Because Santa sees all the versions of him. The boy beneath the grime. The teenager not believed. The child who clung to some tiny ember of hope that someone might choose him one day.
Well, someone has.
And isn’t that what matters?
Being chosen. Being seen. Being made still.
No one wants to be invisible.
The garotte tightens until he folds. Then, holding him gently as if caught in prayer, Santa strokes his hair back and speaks into his ear. “Good boy.”
Because they deserve that.
All of them.
Deserve to be seen at least once.
So what if it’s in death?
The mainland profilers will circle this like vultures, muttering about compulsion, pathology, control. They’ll dress it up in diagnosis. Ritual. Obsessive pattern. Words to make the darkness feel distant. Contained. Academic.
But they’ll miss the point.
This isn’t about power. It never was.
It’s mercy.
Because the world eats boys like this alive. Strips their softness, starves their gentleness, sharpens them against their will, then punishes them for the edges. Forgets them until they’re useful. Until they become cautionary tales, or corpses to moralise over on the six o’clock news.
But Santa doesn’t forget.
Isn’t that the oldest story of all? The benevolent shadow figure in the dead of winter, cloaked in names and bells and bone-deep judgement. Slipping through cracks and whispers, unseen. Watching. Weighing. Choosing. Not giving. But deciding.

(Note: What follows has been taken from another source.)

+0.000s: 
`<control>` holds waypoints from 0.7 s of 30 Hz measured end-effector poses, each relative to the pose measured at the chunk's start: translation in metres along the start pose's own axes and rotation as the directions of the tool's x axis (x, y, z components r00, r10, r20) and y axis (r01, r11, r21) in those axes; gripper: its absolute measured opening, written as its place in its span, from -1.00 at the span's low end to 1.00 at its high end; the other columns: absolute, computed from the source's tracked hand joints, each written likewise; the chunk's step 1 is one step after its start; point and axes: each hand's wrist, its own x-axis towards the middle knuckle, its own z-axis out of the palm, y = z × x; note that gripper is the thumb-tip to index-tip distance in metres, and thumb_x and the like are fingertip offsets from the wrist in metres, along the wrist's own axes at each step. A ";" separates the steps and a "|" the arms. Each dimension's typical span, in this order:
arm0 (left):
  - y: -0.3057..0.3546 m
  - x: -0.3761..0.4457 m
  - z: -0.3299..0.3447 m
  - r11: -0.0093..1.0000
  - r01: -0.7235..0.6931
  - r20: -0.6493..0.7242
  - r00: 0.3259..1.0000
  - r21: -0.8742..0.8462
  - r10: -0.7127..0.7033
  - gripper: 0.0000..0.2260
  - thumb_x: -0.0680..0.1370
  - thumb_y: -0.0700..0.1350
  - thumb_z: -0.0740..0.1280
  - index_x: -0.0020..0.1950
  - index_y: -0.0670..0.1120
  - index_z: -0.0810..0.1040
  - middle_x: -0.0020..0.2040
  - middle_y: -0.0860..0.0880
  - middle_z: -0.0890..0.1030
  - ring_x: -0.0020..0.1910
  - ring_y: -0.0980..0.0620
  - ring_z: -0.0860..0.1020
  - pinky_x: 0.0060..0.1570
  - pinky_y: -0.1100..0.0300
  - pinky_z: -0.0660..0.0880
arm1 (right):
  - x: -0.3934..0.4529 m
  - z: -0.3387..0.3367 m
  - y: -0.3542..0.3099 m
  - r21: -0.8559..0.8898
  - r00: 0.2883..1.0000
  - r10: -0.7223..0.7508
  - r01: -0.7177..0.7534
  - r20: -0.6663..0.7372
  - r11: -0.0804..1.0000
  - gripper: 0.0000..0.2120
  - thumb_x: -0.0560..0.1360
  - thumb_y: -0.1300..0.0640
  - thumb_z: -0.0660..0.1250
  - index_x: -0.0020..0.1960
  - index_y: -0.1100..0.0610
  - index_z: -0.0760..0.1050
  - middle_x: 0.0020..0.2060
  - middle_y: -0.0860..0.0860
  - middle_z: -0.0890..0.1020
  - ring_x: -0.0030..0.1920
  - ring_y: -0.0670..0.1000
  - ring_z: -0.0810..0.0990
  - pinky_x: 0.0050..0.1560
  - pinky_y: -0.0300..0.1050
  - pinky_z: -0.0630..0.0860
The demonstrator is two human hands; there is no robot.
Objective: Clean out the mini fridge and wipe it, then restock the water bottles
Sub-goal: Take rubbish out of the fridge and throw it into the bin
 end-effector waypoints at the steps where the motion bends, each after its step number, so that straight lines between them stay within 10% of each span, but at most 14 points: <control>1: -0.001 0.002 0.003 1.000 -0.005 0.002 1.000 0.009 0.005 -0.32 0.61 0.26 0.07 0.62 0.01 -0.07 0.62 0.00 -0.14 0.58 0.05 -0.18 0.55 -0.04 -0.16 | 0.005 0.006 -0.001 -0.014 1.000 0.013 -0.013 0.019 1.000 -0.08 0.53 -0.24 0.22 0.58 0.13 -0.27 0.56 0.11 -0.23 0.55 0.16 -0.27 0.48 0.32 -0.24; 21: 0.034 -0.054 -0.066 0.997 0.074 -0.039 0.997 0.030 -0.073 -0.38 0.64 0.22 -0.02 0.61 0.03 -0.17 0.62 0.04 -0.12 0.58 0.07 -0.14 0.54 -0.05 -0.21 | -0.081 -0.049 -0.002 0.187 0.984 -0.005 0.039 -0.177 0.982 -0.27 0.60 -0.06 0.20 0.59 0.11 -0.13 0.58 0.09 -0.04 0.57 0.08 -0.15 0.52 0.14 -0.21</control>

Saint Nicholas. Father Winter. Belsnickel. Knecht Ruprecht.
Santa was never about presents under the tree.
He is the judge.
The one who knows who has been good.
And who is simply pretending to be.
Brushing one last strand of hair from the boy’s cheek, light as snowfall on cold stone, a reflection forms.
Yes, the world might call it murder. Might even slap him with the label serial killer.
But the truth is…
Santa is mercy in red velvet.
Justice in jingle bells.
And only he decides who is a good boy.